The collection point could be above, below, or within the ground. Underground was recommend over above-ground structures as it prevents evaporation. If the water was to be stored within the ground itself, then the soil must retain water well.
It was recommended that local labour and materials were used to assess areas to adapt and build the necessary infrastructure.

Implementation Example

Maswa, Tanzania is a semi-arid region where a lack of rain can prevent crop growth and trap farmers in poverty. The crops may miss out on the benefits of up to 80% of rain, because they can't absorb it fast enough. RWH allows farmers to replace low-profit, drought resistant crops, such as Sorghum (a cereal), with high-profit, thirsty crops, like rice and vegetables. A study by Hatibu et al. looks at the economic benefits of different times of RWH systems.
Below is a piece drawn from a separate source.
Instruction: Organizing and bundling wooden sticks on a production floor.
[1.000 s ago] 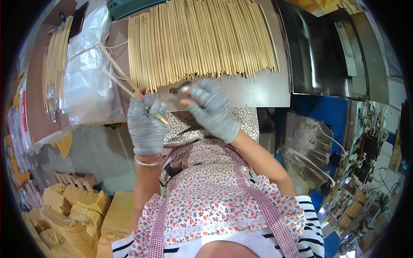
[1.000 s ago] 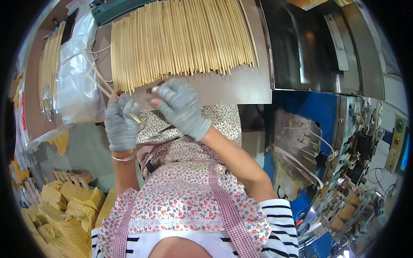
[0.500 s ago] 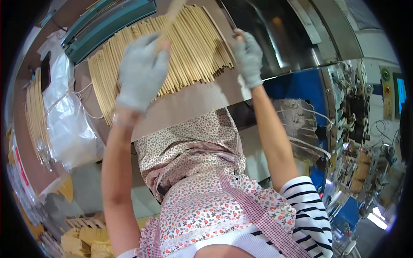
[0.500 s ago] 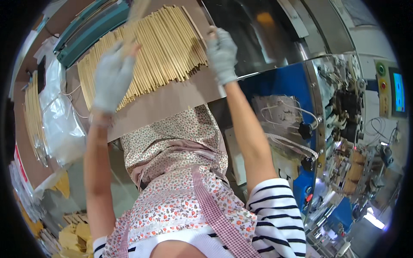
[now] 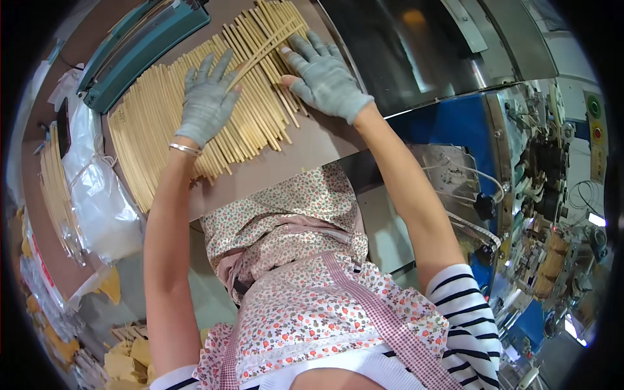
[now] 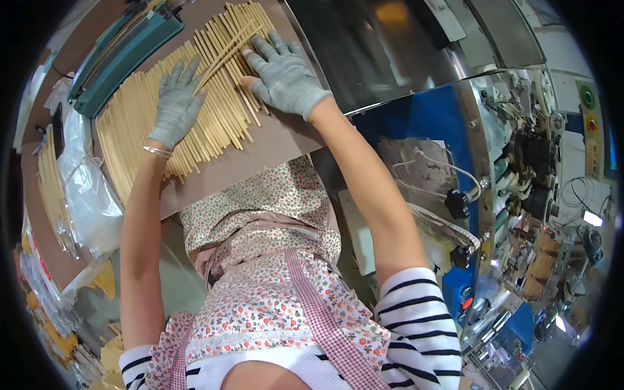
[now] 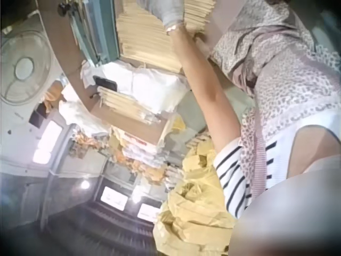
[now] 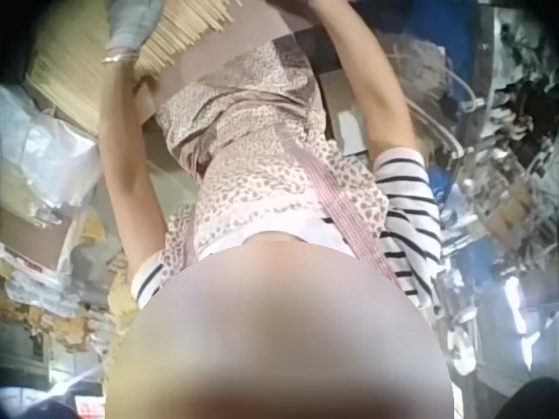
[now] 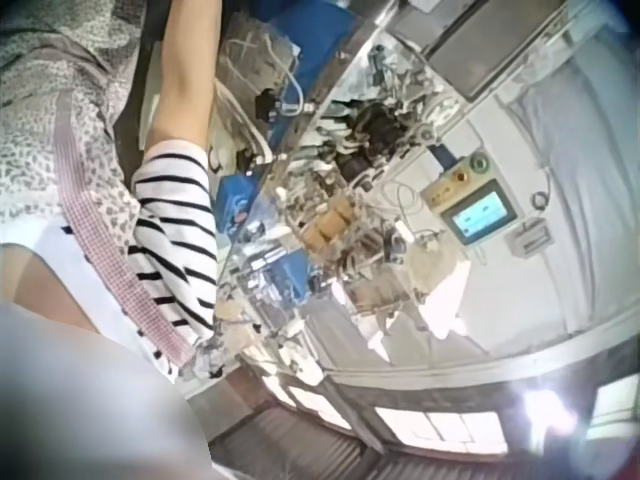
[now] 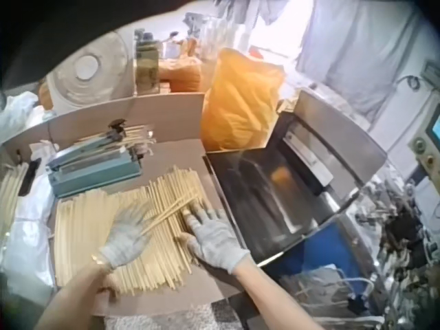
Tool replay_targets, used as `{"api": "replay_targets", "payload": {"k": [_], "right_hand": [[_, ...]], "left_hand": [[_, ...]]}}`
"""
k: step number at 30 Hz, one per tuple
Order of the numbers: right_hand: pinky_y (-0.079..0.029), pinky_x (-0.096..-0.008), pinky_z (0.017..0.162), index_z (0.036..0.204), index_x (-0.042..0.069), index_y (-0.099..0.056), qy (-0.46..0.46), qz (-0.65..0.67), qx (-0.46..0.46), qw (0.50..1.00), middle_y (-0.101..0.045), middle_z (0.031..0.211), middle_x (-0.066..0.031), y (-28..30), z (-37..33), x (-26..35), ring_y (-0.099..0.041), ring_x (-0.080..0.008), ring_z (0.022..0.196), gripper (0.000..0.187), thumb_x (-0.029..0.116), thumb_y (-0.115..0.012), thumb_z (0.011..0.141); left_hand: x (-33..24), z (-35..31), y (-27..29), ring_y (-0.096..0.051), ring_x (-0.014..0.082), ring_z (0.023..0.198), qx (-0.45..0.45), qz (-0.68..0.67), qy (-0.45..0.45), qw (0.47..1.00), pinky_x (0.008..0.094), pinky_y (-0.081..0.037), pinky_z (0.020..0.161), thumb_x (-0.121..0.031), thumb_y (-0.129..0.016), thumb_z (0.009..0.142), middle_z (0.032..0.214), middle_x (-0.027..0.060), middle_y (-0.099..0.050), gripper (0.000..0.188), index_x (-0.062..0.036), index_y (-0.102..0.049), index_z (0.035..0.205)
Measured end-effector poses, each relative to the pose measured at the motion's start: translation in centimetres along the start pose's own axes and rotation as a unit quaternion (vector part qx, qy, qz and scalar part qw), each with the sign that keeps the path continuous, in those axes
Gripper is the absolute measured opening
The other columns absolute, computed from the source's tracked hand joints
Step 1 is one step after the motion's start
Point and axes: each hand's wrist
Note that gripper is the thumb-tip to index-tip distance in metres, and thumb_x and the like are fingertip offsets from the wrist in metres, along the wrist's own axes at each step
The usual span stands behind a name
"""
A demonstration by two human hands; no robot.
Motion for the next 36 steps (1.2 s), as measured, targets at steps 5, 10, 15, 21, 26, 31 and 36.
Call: {"api": "replay_targets", "payload": {"k": [5,10,15,21,26,31,36], "right_hand": [[-0.021,-0.0503,0.108,0.141,0.010,-0.037,0.000,-0.072,0.070,0.995,-0.031,0.148,-0.0173,-0.8,-0.6,-0.4,-0.028,-0.0365,0.135,0.065,0.054,-0.034,0.093],[-0.018,-0.0480,0.110,0.142,0.006,-0.034,-0.031,-0.084,0.060,0.994,-0.030,0.148,-0.0166,0.2,-3.6,-0.1,-0.026,-0.0362,0.137,0.068,0.054,-0.033,0.093],[-0.018,-0.0448,0.111,0.141,0.003,-0.034,-0.048,0.046,-0.004,0.998,-0.031,0.147,-0.0167,2.4,-4.2,-0.8,-0.026,-0.0360,0.137,0.064,0.044,-0.045,0.093],[-0.004,-0.0460,0.114,0.145,0.003,-0.025,-0.071,0.041,0.071,0.994,-0.015,0.154,-0.0168,3.4,-4.8,6.0,-0.009,-0.0315,0.143,0.072,0.048,-0.044,0.092],[-0.005,-0.0577,0.110,0.143,-0.001,-0.028,-0.077,0.038,0.176,0.981,-0.017,0.152,-0.0195,1.6,-4.5,10.8,-0.012,-0.0348,0.142,0.084,0.063,-0.035,0.088],[-0.009,-0.0600,0.108,0.136,-0.009,-0.035,-0.067,0.094,0.071,0.991,-0.026,0.146,-0.0262,1.8,-6.1,11.8,-0.024,-0.0389,0.136,0.090,0.063,-0.042,0.083],[-0.027,-0.0531,0.102,0.134,-0.002,-0.041,-0.070,0.120,0.006,0.990,-0.043,0.133,-0.0233,3.0,-7.6,10.7,-0.041,-0.0385,0.123,0.071,0.044,-0.058,0.082]], "left_hand": [[3.0,-2.2,0.2,-0.021,0.0290,0.139,0.014,-0.013,0.022,1.000,0.0466,-0.010,0.114,-0.042,-0.035,0.096,0.152,0.0001,-0.025,0.049,-0.0176,-0.044,0.138],[3.8,-2.1,-0.1,-0.020,0.0292,0.140,-0.004,-0.055,-0.003,0.998,0.0458,-0.009,0.114,-0.045,-0.034,0.096,0.152,0.0011,-0.025,0.052,-0.0154,-0.045,0.138],[3.4,-2.2,1.3,-0.026,0.0274,0.138,-0.020,-0.123,0.028,0.992,0.0398,-0.011,0.114,-0.043,-0.039,0.096,0.147,0.0073,-0.036,0.050,-0.0136,-0.048,0.136],[2.8,-2.1,5.5,-0.038,0.0196,0.131,-0.108,-0.567,0.173,0.798,0.0316,-0.026,0.109,-0.034,-0.040,0.099,0.134,0.0131,-0.050,0.047,-0.0033,-0.047,0.134],[-0.3,-4.7,8.9,-0.043,0.0217,0.128,-0.191,-0.650,0.244,0.694,0.0308,-0.033,0.107,-0.029,-0.036,0.100,0.130,0.0178,-0.051,0.048,0.0040,-0.042,0.134],[-4.0,-11.9,10.2,-0.046,0.0270,0.125,-0.195,-0.676,0.275,0.655,0.0361,-0.029,0.111,-0.030,-0.031,0.100,0.132,0.0213,-0.048,0.052,0.0059,-0.035,0.138],[-7.5,-16.4,9.2,-0.059,0.0179,0.099,-0.215,-0.719,0.342,0.566,0.0272,-0.043,0.089,-0.037,-0.038,0.100,0.108,0.0139,-0.062,0.051,0.0048,-0.046,0.128]]}}
Point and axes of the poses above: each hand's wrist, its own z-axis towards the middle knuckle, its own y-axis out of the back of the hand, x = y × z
The examined Microcatments, Macrocatchments, Macro catchments paired with road drainage, and Macro and Microcatchments paired with pond storage. These RWH were mainly made local labor and materials (lots of earth ditches) as recommended by Helmreich and Horn. While the roads are not locally funded, the RWH systems branching off from them are locally constructed.

Really quick term definitions:
Typical microcatchment set-up. Source: Ali et al.
Microcatchments- small enhancements in the topography (eg. trenches) to increase the amount of water going to plants; Type 1 of Helmreich and Horn, which they highlight as cheap and local
 
Due to the lack of other jobs, economic benefit
(in US$) is best measured with respect to land
area. Source: Hatibu et al.
Macrocatchments- similar principles as microcatchment but for diverting large pools of water that accumulate during storms; Type 2 collection with Type 1 storage of Helmreich and Horn

Marcocatchments paired with road drainage- this diverts the pre-existing large catchment of water (used to prevent flash floods on roads) to crops; Type 2 collection with Type 1 storage of Helmreich and Horn

Macro and Microcatchments paired with pond storage- allows farmer to store water away from the crops and water them when needed; Type 2 of Helmreich and Horn


Hatibu et al. found that that Marcocatchments paired with road drainage was the most profitable in terms of US$ per hectare (land area).  This finding exemplifies the dual benefit of flood and drought alleviation that RWH can provide. The pond storage might be improved by the underwater storage recommend by Helmreich and Horn. The pond's higher potential for evaporation may be way it is so much less efficient than the road drainage.